Volkswagen dans la tourmente
Le premier constructeur automobile d’Europe, le groupe Volkswagen, n’exclut plus des fermetures de site et des suppressions de postes y compris, chose inédite, sur le sol allemand. Selon la direction, les économies effectuées à ce jour pourraient ne pas suffire à empêcher que le groupe ne glisse dans le rouge. Comités d'entreprise et syndicats reprochent au groupe des erreurs de gestion, appelant à orienter la production vers des véhicules plus concurrentiels. Les éditorialistes évoquent différents facteurs.
Une spirale négative malgré les profits
Le quotidien Kleine Zeitung évoque ce qui est, selon lui, le cœur du problème :
«Avec 17,6 milliards d'euros en 2023, les profits ont nettement dépassé ceux de 2022. D'autres entreprises ne pourraient que rêver d'un tel résultat.

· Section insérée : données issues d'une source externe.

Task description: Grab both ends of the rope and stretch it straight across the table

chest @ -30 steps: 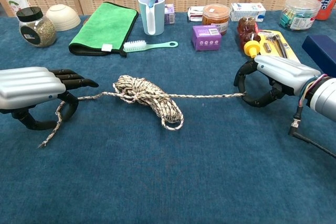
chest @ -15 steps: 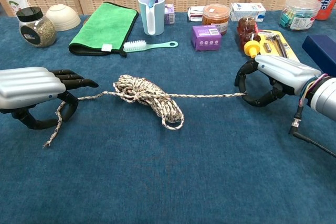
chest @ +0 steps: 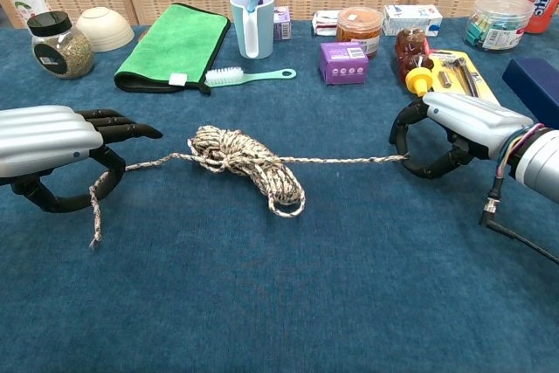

Alors où est le problème ? Il est bien plus profond. La marque Volkswagen est sur une mauvaise pente, la marge bénéficiaire s'effrite, passant d'un peu moins de 3 pour cent à 2,3 pour cent, la mobilité électrique, développée suite au 'dieselgate', marque le pas. La Chine, principal marché de détail, se caractérise par une frilosité dans les achats, et les profits y sont limités.»
Une production inefficace
Neue Zürcher Zeitung énumère tout ce que les concurrents de Volkswagen font mieux que lui :
«La marque est également en perte de vitesse en termes d'efficience. L'an dernier, son concurrent sur le marché mondial, Toyota, a vendu 11,2 millions de véhicules avec 380 000 collaborateurs, contre 9,2 véhicules avec 680 000 collaborateurs pour Volkswagen. Le groupe pèche par ses erreurs de gestion, mais aussi par des coûts de production trop élevés et une masse salariale trop importante, avec ses six usines centrales et ses sept autres sites en Allemagne, mais surtout au niveau de la maison mère de Wolfsburg. A ceci vient se greffer le problème de surcapacités, ce qui explique que l'on songe aujourd'hui à la fermeture de sites.»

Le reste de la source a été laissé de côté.